This afternoon, a dear friend of mine from college, Linda Lewis, posted photographs of the newly finished library where she is librarian.
This reminded me of the Elwood Public Library where I worked all four years of high school. It was one of the most remarkable experiences, and I loved every minute of it.
For 94 years, 1903-1997, the $30,000 Carnegie funded library stood at the Southwest corner of North A Street and 16th St., directly across from the old Elwood high school gymnasium. It was one of 164 libraries funded by the Carnegie Foundation.
As a child, I seldom had reason to go upstairs to the imposing cavernous, columned halls of the adult library. When I did enter the main floor, elevated a good 10 to 12 feet above the street level, it was one of the biggest moments for me. It was as exciting as being allowed to take mail into the equally imposing post office, by myself, where my great-uncle, Dewey Smith, was one of the postal workers.
And age 15, I had a dream job where I was surrounded by books, a tremendous wealth of Elwood and Indiana history, genealogy, and most of all, wonderful people with which to work, as well as a plethora of personalities from all throughout the community.
One beloved patron, Mr. Hampton, a former swing band trumpetor, shuffled into the library, promptly at 9:15 AM every morning. He was a very quiet gentleman, but always full of smiles, kind words, and every now and then, provided a glimpse into Elwood’s history.
Betty Caldwell was Elwood’s principal historian, and a wonderful, dedicated resource.
Several times, I was fortunate to work alongside this lovely lady in the Wendell L. Willkie collection. I remember one afternoon, after dragging some boxes down to the meeting room in the basement, Betty and I scoured the autograph books, marveling at the 300,000+ who came to witness the Republican nominee for president who returned to his birthplace to offer his acceptance speech.
I credit Betty for igniting my love for historical research.
Wendell L. Willkie returns to Elwood
I still maintain contact, via social media, with several of those with whom I worked.
Mitzi Thomas, the children’s librarian, Fancie Robertson (through her son, Mike), adult librarian, Darlene Summers, adult librarian, and fellow student librarians, Jan Eddy and Julia Summers.
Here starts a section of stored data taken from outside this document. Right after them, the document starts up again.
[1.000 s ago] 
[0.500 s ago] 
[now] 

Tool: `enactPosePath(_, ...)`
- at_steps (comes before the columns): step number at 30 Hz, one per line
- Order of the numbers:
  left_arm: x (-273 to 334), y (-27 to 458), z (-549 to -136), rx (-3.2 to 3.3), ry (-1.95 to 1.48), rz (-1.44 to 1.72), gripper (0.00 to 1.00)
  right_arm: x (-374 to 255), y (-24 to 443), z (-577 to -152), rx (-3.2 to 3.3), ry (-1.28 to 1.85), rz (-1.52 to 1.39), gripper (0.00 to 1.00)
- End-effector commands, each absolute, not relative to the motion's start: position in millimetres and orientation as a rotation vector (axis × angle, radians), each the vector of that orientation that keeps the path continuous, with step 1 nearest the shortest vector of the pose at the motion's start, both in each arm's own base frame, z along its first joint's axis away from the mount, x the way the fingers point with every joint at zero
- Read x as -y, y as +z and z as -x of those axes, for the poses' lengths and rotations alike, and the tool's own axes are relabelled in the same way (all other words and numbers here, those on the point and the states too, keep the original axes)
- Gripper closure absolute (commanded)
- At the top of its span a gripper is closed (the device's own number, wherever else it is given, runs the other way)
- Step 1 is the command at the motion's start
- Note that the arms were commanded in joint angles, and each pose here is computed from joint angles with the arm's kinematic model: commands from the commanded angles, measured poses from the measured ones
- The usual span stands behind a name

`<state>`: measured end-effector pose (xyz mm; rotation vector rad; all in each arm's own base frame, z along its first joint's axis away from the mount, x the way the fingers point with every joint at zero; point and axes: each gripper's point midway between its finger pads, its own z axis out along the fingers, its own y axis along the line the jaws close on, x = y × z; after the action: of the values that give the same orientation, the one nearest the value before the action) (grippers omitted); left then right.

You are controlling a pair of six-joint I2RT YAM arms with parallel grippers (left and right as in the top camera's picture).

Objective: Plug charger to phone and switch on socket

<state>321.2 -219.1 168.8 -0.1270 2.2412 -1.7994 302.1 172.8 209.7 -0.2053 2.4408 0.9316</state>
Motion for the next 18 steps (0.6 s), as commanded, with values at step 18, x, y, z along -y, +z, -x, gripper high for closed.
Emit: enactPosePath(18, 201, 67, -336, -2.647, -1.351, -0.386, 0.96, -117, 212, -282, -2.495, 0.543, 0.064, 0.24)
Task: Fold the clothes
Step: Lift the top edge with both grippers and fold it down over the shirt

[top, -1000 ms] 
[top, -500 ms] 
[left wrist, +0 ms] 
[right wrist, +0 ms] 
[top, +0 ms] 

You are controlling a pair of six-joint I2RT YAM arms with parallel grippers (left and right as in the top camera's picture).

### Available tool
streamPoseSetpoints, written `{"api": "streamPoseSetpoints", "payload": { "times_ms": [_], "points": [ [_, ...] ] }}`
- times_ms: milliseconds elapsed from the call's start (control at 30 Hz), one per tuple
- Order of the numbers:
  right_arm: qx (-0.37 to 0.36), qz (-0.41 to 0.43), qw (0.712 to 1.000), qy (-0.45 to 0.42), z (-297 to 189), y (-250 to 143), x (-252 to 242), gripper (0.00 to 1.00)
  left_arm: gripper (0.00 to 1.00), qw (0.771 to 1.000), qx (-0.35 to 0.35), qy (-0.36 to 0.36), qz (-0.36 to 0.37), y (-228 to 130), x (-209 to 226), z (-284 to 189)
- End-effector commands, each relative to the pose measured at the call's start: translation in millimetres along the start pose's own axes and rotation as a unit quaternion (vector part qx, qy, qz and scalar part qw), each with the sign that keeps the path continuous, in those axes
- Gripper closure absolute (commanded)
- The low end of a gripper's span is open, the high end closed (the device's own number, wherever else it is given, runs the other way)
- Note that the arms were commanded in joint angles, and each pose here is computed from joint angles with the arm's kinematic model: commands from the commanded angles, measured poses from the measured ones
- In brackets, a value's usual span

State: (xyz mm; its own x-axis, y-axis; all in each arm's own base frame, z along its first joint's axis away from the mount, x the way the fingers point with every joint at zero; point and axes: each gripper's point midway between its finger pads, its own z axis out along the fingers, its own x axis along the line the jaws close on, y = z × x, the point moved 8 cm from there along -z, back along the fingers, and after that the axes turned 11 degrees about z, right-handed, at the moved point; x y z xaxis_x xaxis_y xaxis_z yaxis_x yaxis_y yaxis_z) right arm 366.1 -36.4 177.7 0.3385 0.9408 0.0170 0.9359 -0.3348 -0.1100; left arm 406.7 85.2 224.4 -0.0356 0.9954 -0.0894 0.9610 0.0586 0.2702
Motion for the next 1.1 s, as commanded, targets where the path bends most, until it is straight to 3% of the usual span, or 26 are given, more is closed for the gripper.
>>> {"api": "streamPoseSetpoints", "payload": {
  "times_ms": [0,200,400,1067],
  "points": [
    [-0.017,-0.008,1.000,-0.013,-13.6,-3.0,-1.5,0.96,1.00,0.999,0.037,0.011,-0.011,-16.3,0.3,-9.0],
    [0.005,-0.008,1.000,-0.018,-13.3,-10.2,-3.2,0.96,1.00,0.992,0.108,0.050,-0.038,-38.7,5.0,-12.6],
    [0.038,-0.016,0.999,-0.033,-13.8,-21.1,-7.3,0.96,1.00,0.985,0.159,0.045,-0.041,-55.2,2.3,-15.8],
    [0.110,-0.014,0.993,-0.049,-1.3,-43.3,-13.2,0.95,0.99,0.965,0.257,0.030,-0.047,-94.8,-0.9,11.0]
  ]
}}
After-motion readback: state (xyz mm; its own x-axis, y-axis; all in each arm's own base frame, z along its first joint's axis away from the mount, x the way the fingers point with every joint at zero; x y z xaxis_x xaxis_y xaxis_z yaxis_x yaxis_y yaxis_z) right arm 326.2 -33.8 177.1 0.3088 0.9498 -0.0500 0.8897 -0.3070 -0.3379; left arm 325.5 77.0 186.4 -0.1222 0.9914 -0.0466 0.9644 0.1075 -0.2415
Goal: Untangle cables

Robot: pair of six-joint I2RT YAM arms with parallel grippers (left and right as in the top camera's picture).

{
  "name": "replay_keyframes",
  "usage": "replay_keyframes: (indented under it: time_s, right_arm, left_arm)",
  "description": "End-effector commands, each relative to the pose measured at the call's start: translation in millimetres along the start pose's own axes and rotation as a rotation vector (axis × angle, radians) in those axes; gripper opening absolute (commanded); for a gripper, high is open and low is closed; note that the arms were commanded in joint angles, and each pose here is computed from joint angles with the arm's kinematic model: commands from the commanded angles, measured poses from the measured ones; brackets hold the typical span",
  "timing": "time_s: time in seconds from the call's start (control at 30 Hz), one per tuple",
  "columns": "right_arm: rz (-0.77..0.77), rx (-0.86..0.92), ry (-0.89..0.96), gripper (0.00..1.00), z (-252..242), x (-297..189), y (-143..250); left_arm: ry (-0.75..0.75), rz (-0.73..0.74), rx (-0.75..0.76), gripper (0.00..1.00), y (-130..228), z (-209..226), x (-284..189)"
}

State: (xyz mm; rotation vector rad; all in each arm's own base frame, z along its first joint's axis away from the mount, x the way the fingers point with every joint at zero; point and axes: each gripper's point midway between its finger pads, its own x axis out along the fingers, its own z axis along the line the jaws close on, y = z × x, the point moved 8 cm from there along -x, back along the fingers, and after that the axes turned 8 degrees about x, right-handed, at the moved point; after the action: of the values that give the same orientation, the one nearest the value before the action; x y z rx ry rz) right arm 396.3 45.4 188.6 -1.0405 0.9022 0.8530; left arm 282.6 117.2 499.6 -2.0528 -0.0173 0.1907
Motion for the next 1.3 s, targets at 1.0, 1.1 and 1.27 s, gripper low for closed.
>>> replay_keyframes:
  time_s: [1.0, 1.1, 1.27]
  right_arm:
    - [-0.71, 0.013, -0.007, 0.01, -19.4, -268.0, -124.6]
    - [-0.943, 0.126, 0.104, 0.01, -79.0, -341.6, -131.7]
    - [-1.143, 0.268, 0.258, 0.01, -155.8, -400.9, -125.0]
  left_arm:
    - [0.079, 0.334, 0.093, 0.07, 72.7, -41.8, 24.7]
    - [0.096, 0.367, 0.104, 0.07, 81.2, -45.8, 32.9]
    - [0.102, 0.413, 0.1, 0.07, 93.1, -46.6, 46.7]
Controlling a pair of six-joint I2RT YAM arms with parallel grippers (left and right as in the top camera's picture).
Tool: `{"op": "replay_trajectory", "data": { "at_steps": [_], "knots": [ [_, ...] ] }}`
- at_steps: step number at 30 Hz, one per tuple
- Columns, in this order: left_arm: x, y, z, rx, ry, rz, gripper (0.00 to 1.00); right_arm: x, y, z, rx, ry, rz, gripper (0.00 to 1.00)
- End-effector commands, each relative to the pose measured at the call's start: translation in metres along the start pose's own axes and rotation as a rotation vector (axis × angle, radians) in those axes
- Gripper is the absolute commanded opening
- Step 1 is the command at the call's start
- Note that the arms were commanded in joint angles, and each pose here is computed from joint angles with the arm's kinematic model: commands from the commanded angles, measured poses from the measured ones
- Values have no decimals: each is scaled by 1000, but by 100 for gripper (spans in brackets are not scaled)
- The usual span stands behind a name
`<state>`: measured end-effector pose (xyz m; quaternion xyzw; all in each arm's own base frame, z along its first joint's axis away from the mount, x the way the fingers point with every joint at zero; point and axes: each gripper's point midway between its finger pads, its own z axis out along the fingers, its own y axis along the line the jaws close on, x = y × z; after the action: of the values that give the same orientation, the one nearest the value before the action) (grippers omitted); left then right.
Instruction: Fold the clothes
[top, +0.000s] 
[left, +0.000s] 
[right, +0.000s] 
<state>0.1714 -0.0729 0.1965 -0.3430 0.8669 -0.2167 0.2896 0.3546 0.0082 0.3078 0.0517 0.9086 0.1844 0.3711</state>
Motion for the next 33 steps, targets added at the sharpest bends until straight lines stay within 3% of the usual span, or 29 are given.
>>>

There were also adult librarians Lynn Ischay, Rita McQuitty, and Margie Stiner, and student librarians Shawn Heaton, Cheryl McQuitty, and David Richards.
Margie Stiner, adult librarian and overseer of the teens, had been best friends with my grandparents, and knew all my great-grandparents, and other family members. I loved working Tuesday nights, so I could close with Margie, and learn more of my family’s history. Margie also sparked my interest in genealogy.
I also loved working with Francie Robertson who loved sharing stories about her Irish father, Fireman Kelly. Francie also had traced her lineage back to Lord Ponsonby of England. I think it was Ponsonby.
I primarily worked with Mitzi, the children’s librarian. Mitzi, only a few years older than me, shared many of the same interests: history, choir/show choir, and especially, movies. One spring night, Mitzi, her husband, Scott, and I, drove down to Indianapolis’ Emerson Street movie theater to watch GONE WITH THE WIND on the big screen.
One summer, Mitzi was in the final stages of her pregnancy with Ian Alexander Thomas. It was a miserably hot summer, and I don’t ever recall Mitzi displaying anything but cheerfulness and laughter.
One year, the library was completely repainted, and though it was a chore, working around plaster dust, painter’s ladders and equipment, and constantly reshelving books… endless reshelving…. we all worked together, cheering on the progress, and gleaming beauty transformed each day.
Several of us student librarians, standing on ladders, decided to leave permanent notes on top of the non-fiction shelves on the western side of the main hall. Looking back 35 years, it seemed as though we were leaving our mark as part of the library’s legacy, rather than a typical teenage graffiti prank.
The Elwood Public Library was far from being a relic, and even further from being merely a building in which to store, and share books, periodicals, records and tapes, VHS tapes, etc.
The Elwood Public Library was all about its people, the staff, and the patrons.
Always, always support your public libraries, and use them to their fullest!